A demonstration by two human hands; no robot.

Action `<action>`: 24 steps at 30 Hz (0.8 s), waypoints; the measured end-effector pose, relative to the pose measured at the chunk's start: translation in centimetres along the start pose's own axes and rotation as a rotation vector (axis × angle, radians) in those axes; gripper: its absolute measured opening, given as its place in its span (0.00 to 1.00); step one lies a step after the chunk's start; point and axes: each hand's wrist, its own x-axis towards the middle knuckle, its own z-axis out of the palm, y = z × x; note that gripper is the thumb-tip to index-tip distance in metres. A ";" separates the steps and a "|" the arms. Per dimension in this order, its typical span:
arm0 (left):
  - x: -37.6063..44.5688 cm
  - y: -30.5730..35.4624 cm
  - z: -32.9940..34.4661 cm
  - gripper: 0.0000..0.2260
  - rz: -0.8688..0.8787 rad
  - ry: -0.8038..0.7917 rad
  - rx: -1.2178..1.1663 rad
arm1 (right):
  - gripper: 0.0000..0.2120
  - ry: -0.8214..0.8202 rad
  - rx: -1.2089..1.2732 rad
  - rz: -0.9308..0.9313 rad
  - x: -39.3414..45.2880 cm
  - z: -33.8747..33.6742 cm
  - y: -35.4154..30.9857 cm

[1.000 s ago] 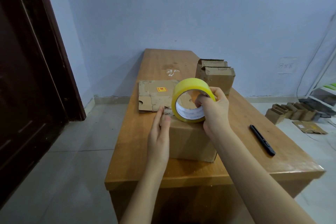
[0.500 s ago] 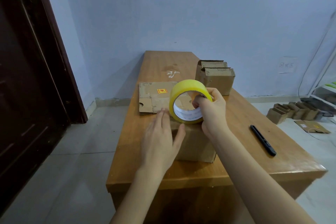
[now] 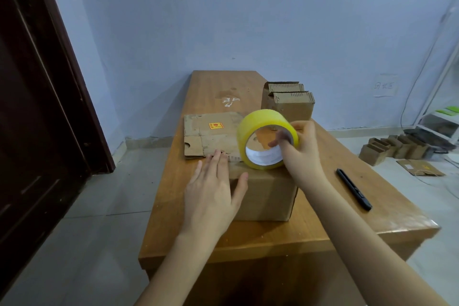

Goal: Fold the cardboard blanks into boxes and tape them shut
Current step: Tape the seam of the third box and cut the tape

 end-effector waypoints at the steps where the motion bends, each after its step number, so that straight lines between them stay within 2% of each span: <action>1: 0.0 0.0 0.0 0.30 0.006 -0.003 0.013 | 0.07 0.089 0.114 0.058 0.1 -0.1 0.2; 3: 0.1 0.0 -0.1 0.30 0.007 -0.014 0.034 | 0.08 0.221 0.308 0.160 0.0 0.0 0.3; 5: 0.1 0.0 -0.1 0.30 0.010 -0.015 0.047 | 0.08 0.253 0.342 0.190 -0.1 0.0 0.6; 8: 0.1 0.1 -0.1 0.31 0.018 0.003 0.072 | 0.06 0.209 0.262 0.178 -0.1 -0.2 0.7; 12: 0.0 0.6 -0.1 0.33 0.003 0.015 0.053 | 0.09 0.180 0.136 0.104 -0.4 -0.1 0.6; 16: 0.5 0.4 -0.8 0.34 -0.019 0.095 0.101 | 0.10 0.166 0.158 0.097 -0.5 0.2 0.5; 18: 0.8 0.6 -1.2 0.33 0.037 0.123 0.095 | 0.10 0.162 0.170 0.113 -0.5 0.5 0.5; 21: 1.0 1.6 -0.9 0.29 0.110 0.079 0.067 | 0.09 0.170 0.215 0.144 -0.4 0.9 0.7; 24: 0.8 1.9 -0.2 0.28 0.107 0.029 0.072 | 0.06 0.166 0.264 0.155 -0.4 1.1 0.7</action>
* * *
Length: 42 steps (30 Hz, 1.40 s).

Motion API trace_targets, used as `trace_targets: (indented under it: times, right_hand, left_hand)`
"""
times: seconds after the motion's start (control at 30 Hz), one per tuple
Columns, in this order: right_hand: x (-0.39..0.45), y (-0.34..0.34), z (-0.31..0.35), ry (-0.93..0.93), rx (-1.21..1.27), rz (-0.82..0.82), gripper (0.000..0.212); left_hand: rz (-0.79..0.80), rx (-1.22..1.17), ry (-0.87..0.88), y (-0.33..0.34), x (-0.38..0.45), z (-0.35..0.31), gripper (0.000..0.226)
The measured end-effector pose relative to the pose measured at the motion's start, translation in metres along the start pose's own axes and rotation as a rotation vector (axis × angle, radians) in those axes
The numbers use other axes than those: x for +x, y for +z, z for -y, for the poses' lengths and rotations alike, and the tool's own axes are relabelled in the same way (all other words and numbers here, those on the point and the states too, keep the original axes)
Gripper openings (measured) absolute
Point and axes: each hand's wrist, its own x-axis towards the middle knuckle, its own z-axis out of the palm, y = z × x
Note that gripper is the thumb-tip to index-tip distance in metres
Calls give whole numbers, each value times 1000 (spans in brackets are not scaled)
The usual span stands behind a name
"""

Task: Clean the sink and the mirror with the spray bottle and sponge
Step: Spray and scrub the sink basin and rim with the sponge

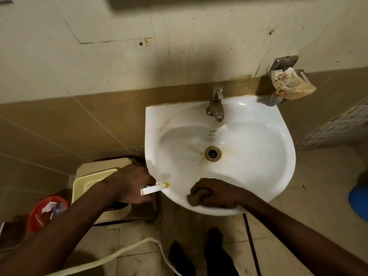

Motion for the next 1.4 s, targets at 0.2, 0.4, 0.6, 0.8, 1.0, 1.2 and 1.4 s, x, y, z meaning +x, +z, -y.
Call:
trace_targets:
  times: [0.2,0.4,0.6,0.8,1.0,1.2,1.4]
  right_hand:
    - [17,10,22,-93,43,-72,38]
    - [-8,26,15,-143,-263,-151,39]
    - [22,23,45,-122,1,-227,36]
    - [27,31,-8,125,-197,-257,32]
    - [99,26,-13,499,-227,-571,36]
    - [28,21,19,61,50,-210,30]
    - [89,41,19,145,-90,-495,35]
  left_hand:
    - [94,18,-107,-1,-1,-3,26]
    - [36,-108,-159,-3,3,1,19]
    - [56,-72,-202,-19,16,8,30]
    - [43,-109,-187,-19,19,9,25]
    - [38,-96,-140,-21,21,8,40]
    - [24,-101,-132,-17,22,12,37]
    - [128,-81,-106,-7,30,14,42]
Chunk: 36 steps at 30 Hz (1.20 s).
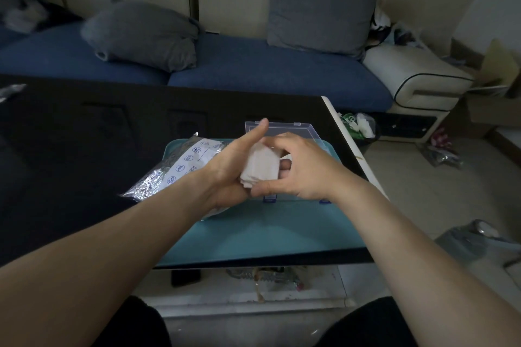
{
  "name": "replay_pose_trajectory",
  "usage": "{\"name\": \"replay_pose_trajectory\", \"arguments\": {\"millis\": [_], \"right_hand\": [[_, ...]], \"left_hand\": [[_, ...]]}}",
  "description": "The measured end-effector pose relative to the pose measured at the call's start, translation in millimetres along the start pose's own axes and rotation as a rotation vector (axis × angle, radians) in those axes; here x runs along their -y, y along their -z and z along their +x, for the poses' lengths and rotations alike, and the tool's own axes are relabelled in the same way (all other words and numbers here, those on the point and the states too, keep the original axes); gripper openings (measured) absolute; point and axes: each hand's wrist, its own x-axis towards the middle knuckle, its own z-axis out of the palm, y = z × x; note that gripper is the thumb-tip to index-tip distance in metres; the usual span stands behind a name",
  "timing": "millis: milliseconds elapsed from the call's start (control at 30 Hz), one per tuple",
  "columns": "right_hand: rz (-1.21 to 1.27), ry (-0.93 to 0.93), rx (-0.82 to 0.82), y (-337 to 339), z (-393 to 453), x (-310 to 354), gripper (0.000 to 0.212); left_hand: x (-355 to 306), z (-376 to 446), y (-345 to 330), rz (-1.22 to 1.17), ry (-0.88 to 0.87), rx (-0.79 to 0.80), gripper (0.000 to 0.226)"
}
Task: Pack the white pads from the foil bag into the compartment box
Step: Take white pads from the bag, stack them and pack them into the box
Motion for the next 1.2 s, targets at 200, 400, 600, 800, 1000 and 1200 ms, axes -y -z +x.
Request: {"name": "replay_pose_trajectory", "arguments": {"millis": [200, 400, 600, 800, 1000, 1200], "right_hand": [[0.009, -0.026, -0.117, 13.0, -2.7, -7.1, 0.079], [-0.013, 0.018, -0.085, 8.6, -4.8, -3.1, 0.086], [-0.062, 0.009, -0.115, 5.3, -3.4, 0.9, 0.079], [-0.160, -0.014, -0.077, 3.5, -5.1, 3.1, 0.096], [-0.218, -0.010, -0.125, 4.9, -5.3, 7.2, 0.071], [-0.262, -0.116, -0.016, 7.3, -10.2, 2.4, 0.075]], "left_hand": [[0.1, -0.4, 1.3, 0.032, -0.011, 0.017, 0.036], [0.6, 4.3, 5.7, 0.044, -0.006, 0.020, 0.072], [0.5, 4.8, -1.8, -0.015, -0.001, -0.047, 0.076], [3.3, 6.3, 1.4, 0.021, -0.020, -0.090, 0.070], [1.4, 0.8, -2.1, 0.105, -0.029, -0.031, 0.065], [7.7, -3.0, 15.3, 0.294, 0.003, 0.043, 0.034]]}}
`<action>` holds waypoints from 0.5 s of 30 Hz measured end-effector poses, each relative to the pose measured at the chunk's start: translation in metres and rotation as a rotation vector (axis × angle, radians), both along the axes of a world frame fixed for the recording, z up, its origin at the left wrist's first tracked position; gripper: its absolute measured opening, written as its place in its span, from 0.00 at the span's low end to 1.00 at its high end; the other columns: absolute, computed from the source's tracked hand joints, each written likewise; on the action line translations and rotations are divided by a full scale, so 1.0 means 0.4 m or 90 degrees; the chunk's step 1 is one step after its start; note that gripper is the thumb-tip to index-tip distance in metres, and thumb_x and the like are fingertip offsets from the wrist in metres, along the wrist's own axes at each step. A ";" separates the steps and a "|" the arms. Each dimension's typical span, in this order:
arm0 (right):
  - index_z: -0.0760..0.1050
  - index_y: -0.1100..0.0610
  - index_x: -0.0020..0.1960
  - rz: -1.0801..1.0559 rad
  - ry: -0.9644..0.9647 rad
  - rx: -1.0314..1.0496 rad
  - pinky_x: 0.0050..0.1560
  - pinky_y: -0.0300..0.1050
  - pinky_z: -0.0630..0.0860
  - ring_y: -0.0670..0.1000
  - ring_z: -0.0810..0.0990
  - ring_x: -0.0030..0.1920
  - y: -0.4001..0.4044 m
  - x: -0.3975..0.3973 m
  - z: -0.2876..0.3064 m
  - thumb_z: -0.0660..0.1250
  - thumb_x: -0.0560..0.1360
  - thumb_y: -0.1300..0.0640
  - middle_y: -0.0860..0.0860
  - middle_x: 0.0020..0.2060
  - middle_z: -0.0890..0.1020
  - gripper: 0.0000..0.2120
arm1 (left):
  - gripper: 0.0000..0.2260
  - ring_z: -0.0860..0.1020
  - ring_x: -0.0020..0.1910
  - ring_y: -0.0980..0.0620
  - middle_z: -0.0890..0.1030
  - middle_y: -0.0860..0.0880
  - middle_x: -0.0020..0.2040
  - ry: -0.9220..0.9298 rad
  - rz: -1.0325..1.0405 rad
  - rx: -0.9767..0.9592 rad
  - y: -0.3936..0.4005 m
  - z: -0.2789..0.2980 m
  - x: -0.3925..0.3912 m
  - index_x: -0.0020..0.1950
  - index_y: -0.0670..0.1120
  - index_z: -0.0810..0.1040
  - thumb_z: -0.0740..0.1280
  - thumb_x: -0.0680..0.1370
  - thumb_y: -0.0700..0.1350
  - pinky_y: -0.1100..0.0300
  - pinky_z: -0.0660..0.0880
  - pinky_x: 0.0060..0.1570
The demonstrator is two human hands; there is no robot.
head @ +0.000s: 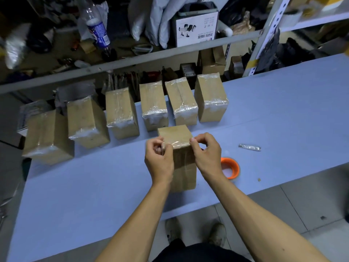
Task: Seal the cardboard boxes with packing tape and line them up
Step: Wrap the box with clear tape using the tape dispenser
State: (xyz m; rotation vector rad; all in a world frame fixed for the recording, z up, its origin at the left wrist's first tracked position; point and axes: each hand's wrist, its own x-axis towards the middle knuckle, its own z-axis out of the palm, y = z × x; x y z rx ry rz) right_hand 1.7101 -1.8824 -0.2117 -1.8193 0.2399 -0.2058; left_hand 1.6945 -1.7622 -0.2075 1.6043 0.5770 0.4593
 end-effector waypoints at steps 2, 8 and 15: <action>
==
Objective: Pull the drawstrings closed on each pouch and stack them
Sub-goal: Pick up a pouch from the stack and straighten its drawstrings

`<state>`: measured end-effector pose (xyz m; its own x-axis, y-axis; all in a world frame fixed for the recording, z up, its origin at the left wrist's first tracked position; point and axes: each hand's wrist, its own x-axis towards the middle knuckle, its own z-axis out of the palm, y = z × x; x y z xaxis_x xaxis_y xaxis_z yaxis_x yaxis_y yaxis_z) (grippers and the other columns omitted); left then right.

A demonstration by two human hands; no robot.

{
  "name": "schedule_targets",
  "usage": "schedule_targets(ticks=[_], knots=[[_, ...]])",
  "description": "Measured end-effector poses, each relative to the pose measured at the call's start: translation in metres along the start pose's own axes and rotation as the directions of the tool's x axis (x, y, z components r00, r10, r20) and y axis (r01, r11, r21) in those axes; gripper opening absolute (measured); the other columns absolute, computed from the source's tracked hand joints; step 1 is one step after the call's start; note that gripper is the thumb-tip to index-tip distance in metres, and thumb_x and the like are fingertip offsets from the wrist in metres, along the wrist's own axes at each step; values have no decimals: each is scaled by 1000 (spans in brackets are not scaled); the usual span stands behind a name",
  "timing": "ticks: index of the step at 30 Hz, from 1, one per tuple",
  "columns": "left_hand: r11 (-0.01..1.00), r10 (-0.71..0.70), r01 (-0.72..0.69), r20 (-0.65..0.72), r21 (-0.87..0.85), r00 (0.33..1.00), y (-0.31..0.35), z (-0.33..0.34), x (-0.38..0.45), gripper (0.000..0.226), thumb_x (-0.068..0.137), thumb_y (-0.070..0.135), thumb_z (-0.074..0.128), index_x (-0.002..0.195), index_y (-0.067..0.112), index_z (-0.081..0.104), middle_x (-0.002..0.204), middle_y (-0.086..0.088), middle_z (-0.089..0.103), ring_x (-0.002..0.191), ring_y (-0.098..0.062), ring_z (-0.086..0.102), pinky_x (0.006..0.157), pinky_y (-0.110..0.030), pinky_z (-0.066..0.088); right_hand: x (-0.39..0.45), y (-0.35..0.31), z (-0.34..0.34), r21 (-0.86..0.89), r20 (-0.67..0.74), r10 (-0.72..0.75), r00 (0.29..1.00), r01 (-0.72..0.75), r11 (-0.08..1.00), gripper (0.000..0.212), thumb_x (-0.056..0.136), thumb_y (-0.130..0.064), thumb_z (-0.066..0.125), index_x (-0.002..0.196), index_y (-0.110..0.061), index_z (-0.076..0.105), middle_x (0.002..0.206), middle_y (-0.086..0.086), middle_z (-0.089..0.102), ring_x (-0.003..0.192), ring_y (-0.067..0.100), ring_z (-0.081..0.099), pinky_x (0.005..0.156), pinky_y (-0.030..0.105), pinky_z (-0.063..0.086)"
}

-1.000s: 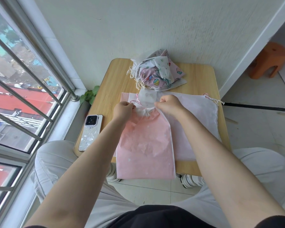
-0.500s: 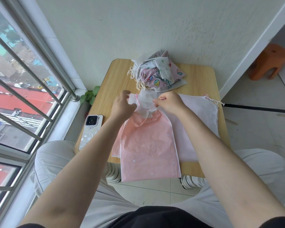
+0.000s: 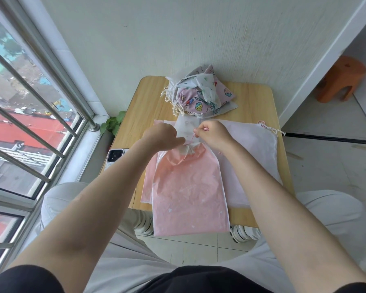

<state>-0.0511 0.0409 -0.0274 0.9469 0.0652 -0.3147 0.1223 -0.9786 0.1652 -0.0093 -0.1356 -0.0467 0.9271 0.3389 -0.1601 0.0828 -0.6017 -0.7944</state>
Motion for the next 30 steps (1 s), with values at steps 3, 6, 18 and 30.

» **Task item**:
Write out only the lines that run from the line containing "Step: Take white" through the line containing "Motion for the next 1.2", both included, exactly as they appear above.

» **Finished task**:
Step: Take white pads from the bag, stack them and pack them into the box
Motion for the next 1.2 s, targets at 200, 400, 600, 800, 1000 and 1200 ms, axes -y -z +x.

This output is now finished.